[Required work]
Sort through the data and copy the lines holding the word "black".

[Data for the task]
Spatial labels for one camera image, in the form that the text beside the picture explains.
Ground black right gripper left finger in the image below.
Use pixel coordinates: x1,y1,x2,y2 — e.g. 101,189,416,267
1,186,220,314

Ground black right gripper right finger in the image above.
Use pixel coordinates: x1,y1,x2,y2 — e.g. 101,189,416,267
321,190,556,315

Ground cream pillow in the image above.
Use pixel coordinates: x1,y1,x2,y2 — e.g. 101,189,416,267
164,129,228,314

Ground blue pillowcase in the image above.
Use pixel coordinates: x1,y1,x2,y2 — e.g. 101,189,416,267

[Solution to the exercise]
Ground black right gripper left finger in the image below.
Ground black right gripper right finger in the image above.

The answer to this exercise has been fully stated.